The 61st session of the Commission on the Status of Women held in New York brought together governments from around the world to discuss gender equality and agree on an action plan for the coming year. The focus of the session this year was Women’s Economic Empowerment in the Changing World of Work. In recent decades, numerous innovations including more powerful computers, mobile phones and alternative energies have been introduced in homes and workplaces changing the way we live, how we work and what we are able to do. We live in truly amazing times however not every woman enjoys the right to decent work and build sustainable lives. Enabling women to make the powerful contribution they are capable of is essential if we are to build the world we all aspire to, where prosperity is equitably shared and no one is left behind.
UN Women NC UK joined this year’s CSW to give its support to women’s economic empowerment in the world of work and hosted a panel discussion - Navigating New Media: Gender Friend or Gender Foe? We were delighted to have Beth Balsam, CEO and President of Hill+Knowlton Strategies US; the Rt Hon. Baroness Armstrong of Hill Top; and Eleanor Bruce from the Young Women’s Alliance in the UK on our panel.
The event offered a unique opportunity for policy makers, government representatives, private and public representatives, academia and civil society to come together and share their ideas and experiences. There was a general consensus that social media has transformed the way we talk and find out about important issues. Beth shared with us insight into who uses social media; women use social media more and in better ways than men. 43% of women compared to 37% of men use one or more social media accounts for their social entrepreneurship. Baroness Armstrong shared with us her experience in the developing world where mobile technology has brought about more efficient and safer cashless pay systems and access to economic market information and activity.

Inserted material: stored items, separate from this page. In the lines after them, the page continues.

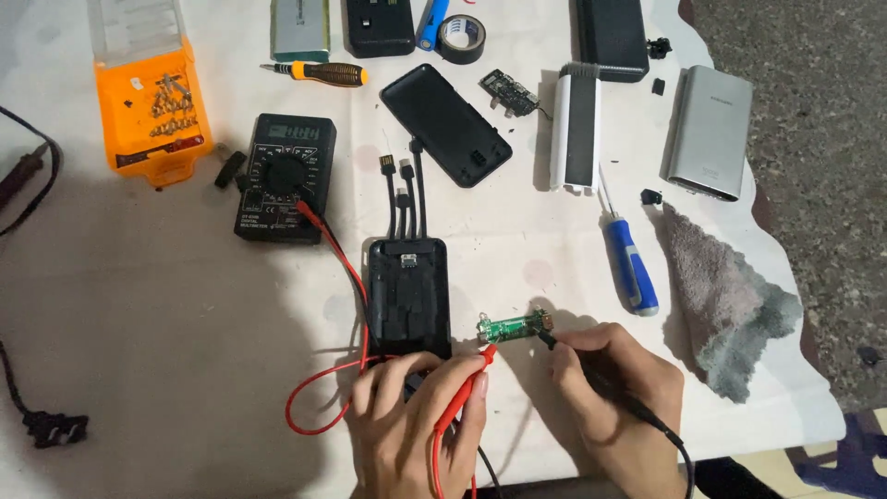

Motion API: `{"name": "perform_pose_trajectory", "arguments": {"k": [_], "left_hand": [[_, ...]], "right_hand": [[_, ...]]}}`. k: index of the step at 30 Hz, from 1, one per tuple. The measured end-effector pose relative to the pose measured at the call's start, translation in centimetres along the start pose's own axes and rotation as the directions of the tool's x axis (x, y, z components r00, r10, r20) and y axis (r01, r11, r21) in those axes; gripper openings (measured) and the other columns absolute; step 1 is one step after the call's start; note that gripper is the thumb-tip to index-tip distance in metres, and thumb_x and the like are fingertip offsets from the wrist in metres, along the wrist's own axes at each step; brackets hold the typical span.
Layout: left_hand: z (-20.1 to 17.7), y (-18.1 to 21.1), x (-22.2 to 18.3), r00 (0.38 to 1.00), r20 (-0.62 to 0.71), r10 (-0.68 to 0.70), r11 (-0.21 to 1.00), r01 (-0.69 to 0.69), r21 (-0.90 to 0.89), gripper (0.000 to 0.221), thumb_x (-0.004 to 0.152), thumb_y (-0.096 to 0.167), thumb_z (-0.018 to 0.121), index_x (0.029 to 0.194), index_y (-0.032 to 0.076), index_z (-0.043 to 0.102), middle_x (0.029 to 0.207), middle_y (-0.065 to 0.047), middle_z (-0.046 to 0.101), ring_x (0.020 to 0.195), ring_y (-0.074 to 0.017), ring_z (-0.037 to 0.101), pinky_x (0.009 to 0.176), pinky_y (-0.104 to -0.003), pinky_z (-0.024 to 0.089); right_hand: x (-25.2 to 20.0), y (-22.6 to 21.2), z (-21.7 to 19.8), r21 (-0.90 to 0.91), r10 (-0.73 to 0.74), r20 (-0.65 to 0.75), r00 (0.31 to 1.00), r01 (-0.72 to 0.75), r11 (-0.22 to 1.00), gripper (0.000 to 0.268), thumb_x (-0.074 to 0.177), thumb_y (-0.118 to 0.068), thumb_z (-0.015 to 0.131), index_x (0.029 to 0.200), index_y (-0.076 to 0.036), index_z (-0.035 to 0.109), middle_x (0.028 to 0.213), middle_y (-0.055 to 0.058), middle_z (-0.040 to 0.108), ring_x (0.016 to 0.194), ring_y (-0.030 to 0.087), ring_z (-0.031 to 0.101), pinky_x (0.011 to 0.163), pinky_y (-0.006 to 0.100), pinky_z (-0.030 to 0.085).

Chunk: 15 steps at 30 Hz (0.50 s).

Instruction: Using a digital multimeter to test electrical components on a circuit board from a disassembled device.

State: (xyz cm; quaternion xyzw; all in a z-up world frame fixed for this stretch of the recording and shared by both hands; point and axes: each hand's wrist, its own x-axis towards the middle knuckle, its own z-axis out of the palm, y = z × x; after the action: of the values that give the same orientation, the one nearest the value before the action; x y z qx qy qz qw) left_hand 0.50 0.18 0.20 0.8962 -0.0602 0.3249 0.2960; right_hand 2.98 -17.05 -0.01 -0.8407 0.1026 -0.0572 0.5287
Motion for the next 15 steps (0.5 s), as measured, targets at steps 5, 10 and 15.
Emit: {"name": "perform_pose_trajectory", "arguments": {"k": [5, 10, 15], "left_hand": [[-0.2, 0.2, 0.1, 0.998, 0.043, -0.034, 0.999, 0.034, 0.001, 0.013, 0.091, 0.019, 0.070, 0.103, 0.020, 0.076, 0.096, 0.011, 0.076, 0.081, -0.0140, 0.067, 0.085, -0.036, 0.044], [-0.4, 0.2, 0.2, 0.999, 0.024, -0.032, 0.999, 0.032, -0.019, 0.010, 0.091, 0.018, 0.071, 0.100, 0.020, 0.075, 0.089, 0.010, 0.074, 0.081, -0.0141, 0.067, 0.087, -0.037, 0.045], [0.2, 0.3, 0.3, 0.999, -0.039, -0.026, 1.000, 0.026, 0.000, 0.009, 0.088, 0.017, 0.072, 0.095, 0.021, 0.076, 0.084, 0.008, 0.075, 0.074, -0.0148, 0.068, 0.077, -0.035, 0.045]], "right_hand": [[0.3, -0.3, -0.4, 0.066, 0.031, 0.023, 0.999, -0.032, 0.997, 0.008, 0.084, -0.009, 0.074, 0.084, -0.003, 0.079, 0.069, 0.005, 0.074, 0.068, 0.010, 0.066, 0.071, 0.022, 0.050], [0.6, -1.2, 0.3, 0.031, -0.007, 0.023, 1.000, 0.006, 0.999, 0.006, 0.081, -0.007, 0.074, 0.079, -0.002, 0.076, 0.078, 0.004, 0.079, 0.071, 0.007, 0.063, 0.067, 0.020, 0.047], [0.7, -0.4, 0.3, 0.118, 0.040, -0.060, 0.997, -0.033, 0.992, 0.006, 0.081, -0.005, 0.072, 0.075, -0.001, 0.071, 0.071, 0.004, 0.071, 0.072, 0.009, 0.060, 0.068, 0.023, 0.048]]}}
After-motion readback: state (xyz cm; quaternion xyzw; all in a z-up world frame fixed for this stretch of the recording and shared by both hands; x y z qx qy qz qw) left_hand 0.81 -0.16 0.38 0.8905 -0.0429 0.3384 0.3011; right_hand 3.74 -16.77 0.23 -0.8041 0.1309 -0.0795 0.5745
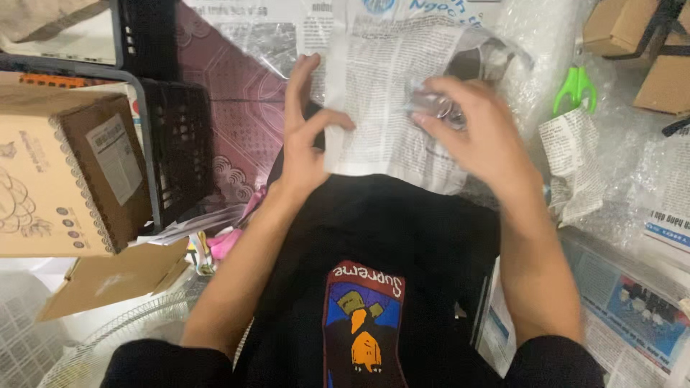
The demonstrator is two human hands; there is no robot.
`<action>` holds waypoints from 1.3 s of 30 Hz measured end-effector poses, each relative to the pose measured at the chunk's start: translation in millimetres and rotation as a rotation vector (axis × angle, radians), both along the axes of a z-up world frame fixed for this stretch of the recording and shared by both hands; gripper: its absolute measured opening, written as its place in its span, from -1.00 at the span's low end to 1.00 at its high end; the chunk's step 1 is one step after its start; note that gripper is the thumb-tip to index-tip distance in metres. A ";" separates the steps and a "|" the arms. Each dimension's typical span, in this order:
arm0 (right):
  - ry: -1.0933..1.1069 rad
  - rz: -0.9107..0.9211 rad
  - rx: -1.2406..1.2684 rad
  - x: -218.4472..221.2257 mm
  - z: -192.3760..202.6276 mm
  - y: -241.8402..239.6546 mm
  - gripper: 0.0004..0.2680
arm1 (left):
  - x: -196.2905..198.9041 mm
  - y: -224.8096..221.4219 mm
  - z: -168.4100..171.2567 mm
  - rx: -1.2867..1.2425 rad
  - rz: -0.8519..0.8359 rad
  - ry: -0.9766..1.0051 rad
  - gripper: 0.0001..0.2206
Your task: The person wraps several small ceramic items, including a bowl and a cup, using newspaper and bubble wrap. They fold the paper around each item, then place it into a bubble wrap pouch or wrap it with bubble wrap before setting it aside.
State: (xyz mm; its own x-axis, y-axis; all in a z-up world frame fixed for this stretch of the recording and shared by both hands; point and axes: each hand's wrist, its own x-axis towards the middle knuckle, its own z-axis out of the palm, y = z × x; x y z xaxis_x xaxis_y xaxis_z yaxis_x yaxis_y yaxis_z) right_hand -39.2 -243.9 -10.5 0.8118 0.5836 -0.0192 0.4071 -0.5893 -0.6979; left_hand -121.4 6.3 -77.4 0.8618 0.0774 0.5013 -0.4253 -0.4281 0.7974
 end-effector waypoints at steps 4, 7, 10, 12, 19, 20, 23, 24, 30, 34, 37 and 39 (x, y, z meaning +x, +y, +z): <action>-0.103 -0.022 0.057 -27.4 -7.6 12.6 -0.74 | -18.2 -7.2 7.0 -0.164 0.137 0.325 -0.42; -0.084 -0.127 0.093 -52.5 -13.3 15.6 -0.72 | -40.7 -16.3 10.0 -0.478 0.180 0.474 -0.32; -0.131 -0.215 0.211 -40.8 -16.1 28.1 -0.70 | -18.9 -22.7 18.3 -0.576 0.133 0.514 -0.63; -0.151 -0.259 0.257 -40.7 -25.7 25.8 -0.71 | -22.5 -31.9 18.1 -0.467 0.048 0.619 -0.78; -0.292 -0.183 0.161 -40.9 -36.1 18.6 -0.75 | -12.9 -31.0 2.3 -0.148 0.017 0.364 -0.64; -0.300 -0.161 0.137 -43.1 -36.6 18.6 -0.74 | -11.4 -29.3 -0.6 -0.118 0.009 0.364 -0.67; -0.271 -0.095 0.158 -52.1 -41.3 9.8 -0.75 | -28.5 -32.1 -9.2 -0.127 -0.020 0.358 -0.73; -0.261 -0.092 0.132 -51.0 -42.2 7.5 -0.75 | -26.4 -32.8 -10.1 -0.141 -0.032 0.332 -0.75; -0.193 -0.110 0.263 -47.5 -45.6 0.0 -0.77 | -23.8 -40.1 -4.8 0.015 0.021 0.233 -0.80; -0.198 -0.315 0.525 -62.9 -42.6 -18.2 -0.67 | -22.6 -49.8 -3.6 -0.087 0.104 0.333 -0.82; -0.342 -0.575 0.584 -99.4 -50.2 -27.8 -0.70 | -24.1 -49.4 -7.0 -0.190 0.158 0.294 -0.85; -0.089 -0.710 0.751 -132.5 -59.2 -27.1 -0.82 | -27.6 -48.5 -9.0 -0.229 0.182 0.249 -0.90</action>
State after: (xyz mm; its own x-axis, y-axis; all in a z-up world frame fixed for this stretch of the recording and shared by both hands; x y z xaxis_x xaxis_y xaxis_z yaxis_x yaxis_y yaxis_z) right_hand -171.8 -271.0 -69.7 0.9542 -0.1925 0.2288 0.2042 -0.1395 -0.9689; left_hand -149.0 -42.2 -86.3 0.9169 0.3262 0.2299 -0.1395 -0.2778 0.9505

On Facebook alone, there are 1 billion active users and 5 billion pieces of content shared daily, a massive amount of traffic by anyone’s standards. Sadly, set against the opportunities social media offers, it has also become a platform for online harassment and misogynistic commentary. The level of online violence against women and girls which often takes an emotional and mental toll should not be acceptable. Beth explained that “the same online space that can breed harassment, can also rally a community to combat it”. It can cement relationships with like-minded people and create support networks. The solution lies not just with governments and companies, society also must step up to help create a more accountable system where online harassment, bullying and misogynistic commentary is not acceptable. Social media companies are facing difficult challenges, and there aren’t always easy answers, but there is more progress that needs to be made.
Freedom of speech must be valued but the line between acceptable and not acceptable behaviour has to be recognised in order to challenge and remove the unwanted threatening behaviours. Eleanor flagged how social online platforms allow for anonymity unlike other social interactions. The panel felt that not allowing anonymous postings could indeed be part of the solution to remove many of the unwanted threatening behaviours, but was not without its difficulties. Eleanor shared with us other solutions including regulation versus strengthening current reporting, closer monitoring of influential accounts, and the use of algorithms to better identify users engaging in inappropriate behaviour.
Are women better off than they were 20 years ago? The panel concluded that this depends on your personal circumstances, experiences and even location. For many women social media and technology has opened up various opportunities and with more education, training and mentoring the opportunities will continue to grow. Baroness Armstrong reminded us, however, that we need to remember that for women living in challenging communities, particularly in countries where conflict is rife, their needs and priorities will be different.
Overall, social media and technology are a force for good in our personal and business lives. Technology will change and develop but has become very much part of the fabric of the world in which we live. Despite differing opinions and perspectives offered by the panellists one thing is for sure – new media plays a powerful role in biases, perceptions and storytelling. Social media offers tremendous potential and opportunity, but we all share the responsibility of being a part of creating a solution and system that does not promote negativity. When history books are written, we will find we are probably just at the start of the social media technology chapter.
As Baroness Armstrong said, social media isn’t going to go away.